Parameter yang tidak memenuhi syarat bagi air minum karena air Cirata mengandung H2S, bakteri E Coli dan Coliform serta COD dan BOD nya melebihi ambang batas. Sedangkan tidak layak bagi perikanan dan peternakan karena mengandung H2S, NH3-N, NO2-N, Cl2, dan CU.
“Kami hanya bisa prihatin karena air jernih dijadikan pembuangan kotoran sapi,” ungkap Agus Darajat, tokoh masyarakat Desa Tarumajaya Kecamatan Kertasari. Di desa ini terdapat Situ Cisanti, di kaki Gunung Wayang yang menjadi sumber pertama mata air Citarum. Sampai hilir
Pencemaran dan sedimentasi yang hebat terus mengalir ke hilir Citarum seiring bergulirnya perjalanan sejarah kemerdekaan bangsa. “Tiga bulan sekali bisa dipastikan udang mabuk dan mati di Citarum,” ujar sejumlah warga Desa Tanjungbungin, Karawang dan Jayasakti, Kabupaten Bekasi, 10 kilometer sebelum muara Citarum di Laut Jawa. Kedua desa di dua kabupaten ini terpisah oleh Sungai Citarum selebar 200-an meter.

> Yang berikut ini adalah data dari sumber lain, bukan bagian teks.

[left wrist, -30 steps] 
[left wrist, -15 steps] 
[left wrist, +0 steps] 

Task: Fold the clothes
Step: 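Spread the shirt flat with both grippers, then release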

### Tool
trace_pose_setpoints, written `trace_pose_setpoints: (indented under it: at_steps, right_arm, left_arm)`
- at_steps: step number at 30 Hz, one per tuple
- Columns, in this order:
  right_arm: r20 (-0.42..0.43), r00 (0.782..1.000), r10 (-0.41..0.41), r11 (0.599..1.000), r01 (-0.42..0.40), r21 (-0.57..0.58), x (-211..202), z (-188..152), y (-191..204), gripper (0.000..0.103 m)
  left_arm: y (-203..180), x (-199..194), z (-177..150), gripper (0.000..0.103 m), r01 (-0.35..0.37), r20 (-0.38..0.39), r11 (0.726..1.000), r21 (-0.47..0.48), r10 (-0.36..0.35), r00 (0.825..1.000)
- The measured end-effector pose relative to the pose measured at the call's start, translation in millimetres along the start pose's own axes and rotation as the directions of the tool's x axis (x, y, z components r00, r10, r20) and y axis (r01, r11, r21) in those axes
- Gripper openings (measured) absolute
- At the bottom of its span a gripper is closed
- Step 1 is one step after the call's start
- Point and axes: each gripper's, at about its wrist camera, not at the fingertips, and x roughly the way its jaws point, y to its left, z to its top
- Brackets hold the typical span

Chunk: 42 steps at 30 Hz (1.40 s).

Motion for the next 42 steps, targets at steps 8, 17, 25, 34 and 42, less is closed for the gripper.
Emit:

“Jika air Citarum dimasukan ke tambak, hanya ikan bandeng yang bertahan. Semua jenis udang alam, seperti udang bago dan udang peci tak tahan oleh kotornya air Citarum. Padahal udang liar ini merupakan tambahan penghasilan bagi petambak,” ujar Tarman (48), petambak bandeng di Desa Tanjungpakis Kecamatan Pakisjaya, Karawang, sekitar 10 kilometer dari Laut Jawa.
Air tawar Sungai Citarum diperlukan untuk mengurangi keasinan air tambak menjadi payau sehingga kondusif bagi tumbuhnya ikan bandeng. Akibat airnya tercemar kini puluhan ribu hektar di kawasan pesisir pantai utara Karawang dan Bekasi tidak dikelola optimal.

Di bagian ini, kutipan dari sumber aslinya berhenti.